All that should be output is the block of lines below from the line with "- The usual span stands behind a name" to the line with "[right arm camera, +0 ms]", both included, exactly as written.

*Records for this exercise*
=======
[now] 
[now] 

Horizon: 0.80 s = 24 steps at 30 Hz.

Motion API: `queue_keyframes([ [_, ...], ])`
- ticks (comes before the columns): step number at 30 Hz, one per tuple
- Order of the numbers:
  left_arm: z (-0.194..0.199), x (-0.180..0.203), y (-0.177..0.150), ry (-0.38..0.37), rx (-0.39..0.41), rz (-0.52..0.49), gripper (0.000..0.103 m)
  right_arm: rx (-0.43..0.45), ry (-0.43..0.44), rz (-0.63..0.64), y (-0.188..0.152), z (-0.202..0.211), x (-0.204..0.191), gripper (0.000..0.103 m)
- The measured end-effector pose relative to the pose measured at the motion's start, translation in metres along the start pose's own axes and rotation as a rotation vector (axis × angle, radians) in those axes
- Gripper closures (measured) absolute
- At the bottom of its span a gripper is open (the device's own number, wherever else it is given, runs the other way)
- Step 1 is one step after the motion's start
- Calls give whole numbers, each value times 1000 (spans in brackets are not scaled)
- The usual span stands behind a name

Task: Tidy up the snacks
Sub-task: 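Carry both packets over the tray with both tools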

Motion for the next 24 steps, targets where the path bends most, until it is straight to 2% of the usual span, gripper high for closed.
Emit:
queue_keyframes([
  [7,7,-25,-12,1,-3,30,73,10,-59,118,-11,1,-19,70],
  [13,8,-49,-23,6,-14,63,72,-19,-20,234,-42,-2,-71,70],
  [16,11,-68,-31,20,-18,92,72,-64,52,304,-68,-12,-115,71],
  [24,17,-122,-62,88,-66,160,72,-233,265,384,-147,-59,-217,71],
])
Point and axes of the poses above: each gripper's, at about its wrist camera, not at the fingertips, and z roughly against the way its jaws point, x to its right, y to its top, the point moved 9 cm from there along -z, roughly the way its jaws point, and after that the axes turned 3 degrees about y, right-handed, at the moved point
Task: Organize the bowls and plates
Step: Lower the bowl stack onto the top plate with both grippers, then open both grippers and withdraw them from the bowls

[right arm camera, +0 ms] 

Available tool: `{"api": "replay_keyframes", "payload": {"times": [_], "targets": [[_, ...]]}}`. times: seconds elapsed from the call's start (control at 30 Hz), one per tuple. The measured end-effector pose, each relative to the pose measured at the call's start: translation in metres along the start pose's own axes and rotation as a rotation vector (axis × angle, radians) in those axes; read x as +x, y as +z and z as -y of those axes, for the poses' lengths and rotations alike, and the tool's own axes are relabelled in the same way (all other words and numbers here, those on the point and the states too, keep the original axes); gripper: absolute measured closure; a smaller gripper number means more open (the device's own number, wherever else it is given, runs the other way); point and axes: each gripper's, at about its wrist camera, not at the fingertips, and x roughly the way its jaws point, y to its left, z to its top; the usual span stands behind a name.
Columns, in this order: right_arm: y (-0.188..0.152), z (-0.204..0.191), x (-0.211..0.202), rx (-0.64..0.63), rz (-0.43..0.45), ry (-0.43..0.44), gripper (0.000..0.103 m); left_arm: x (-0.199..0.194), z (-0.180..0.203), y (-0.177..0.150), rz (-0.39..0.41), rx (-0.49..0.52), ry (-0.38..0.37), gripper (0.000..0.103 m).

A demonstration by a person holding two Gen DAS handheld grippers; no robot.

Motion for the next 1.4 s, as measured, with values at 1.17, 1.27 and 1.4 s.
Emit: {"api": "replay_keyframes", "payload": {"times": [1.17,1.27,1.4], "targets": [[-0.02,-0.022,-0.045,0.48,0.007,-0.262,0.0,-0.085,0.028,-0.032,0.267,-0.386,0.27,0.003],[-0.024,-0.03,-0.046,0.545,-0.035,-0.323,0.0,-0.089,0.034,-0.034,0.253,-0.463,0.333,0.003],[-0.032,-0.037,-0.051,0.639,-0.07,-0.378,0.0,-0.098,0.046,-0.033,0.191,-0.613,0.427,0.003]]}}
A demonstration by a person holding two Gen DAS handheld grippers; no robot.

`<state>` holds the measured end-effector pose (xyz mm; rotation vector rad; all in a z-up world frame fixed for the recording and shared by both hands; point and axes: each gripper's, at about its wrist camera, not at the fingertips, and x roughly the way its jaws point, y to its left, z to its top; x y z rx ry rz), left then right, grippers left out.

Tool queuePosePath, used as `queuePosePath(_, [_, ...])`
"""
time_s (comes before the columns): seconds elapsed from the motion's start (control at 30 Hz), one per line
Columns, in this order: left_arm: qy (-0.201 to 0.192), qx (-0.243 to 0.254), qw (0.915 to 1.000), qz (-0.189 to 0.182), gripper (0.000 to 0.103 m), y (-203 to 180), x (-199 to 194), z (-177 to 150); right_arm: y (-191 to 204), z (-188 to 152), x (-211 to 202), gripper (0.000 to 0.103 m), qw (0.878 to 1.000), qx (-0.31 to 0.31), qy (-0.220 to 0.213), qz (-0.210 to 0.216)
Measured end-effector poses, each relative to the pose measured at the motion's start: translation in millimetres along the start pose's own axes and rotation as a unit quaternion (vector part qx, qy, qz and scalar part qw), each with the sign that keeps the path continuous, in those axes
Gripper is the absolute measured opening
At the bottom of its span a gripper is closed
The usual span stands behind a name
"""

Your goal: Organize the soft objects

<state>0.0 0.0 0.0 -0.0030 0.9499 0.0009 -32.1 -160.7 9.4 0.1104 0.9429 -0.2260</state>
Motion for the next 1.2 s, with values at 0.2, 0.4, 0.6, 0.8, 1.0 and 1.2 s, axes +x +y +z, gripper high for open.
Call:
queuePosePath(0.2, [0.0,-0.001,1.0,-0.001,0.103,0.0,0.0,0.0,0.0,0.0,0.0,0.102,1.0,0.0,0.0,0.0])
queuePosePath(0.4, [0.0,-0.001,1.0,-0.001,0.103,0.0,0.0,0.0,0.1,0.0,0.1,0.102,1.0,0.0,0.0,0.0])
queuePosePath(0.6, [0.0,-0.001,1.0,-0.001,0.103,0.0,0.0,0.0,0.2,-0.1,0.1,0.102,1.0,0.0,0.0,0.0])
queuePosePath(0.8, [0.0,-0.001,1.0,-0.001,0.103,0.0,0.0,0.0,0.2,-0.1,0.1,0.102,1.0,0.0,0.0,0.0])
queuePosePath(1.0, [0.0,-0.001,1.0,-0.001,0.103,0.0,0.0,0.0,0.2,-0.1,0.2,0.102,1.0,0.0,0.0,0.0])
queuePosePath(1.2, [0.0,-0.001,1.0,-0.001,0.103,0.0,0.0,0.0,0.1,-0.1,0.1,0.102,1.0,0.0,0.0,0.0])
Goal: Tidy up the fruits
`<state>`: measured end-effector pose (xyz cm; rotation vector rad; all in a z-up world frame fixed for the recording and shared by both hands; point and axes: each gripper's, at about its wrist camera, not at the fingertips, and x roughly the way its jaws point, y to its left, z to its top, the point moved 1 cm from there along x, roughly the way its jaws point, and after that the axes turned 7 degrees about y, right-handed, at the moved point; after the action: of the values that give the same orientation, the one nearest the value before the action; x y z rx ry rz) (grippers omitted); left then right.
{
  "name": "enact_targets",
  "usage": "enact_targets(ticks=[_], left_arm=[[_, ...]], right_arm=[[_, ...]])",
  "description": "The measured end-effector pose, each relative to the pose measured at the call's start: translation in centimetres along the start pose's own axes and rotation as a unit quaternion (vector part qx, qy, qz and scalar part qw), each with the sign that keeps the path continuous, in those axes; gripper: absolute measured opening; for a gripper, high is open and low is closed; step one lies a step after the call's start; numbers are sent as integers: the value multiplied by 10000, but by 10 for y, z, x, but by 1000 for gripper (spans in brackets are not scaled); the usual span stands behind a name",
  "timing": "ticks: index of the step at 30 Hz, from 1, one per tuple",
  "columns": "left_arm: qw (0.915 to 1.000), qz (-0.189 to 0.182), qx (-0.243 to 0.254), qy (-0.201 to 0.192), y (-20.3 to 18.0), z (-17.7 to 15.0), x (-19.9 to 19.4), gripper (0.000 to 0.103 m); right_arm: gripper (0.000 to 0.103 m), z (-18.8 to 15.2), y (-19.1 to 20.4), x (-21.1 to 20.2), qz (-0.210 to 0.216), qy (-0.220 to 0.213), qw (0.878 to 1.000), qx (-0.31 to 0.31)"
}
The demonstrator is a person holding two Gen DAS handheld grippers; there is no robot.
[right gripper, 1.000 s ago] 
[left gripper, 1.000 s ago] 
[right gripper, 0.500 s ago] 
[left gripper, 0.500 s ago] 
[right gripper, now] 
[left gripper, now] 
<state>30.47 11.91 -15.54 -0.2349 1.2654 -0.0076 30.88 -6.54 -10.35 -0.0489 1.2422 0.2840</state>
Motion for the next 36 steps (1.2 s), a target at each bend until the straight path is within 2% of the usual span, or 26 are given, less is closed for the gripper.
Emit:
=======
*Exercise output*
- The usual span stands behind a name

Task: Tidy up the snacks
Sub-task: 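Carry both packets over the tray with both tools
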
Motion for the next 24 steps, targets where the path bends most, until it is straight to 2% of the usual span, gripper high for closed.
Emit:
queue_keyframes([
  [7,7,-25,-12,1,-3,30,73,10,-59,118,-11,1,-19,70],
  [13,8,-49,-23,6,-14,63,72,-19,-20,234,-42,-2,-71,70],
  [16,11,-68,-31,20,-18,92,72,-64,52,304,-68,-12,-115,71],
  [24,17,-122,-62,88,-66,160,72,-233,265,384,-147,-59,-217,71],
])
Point and axes of the poses above: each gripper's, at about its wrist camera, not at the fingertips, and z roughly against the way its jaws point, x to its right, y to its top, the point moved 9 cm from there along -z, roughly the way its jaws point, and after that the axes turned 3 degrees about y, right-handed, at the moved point
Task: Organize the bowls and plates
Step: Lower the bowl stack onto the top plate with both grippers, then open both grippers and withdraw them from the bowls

[right arm camera, +0 ms] 

The exercise requires no additional answer.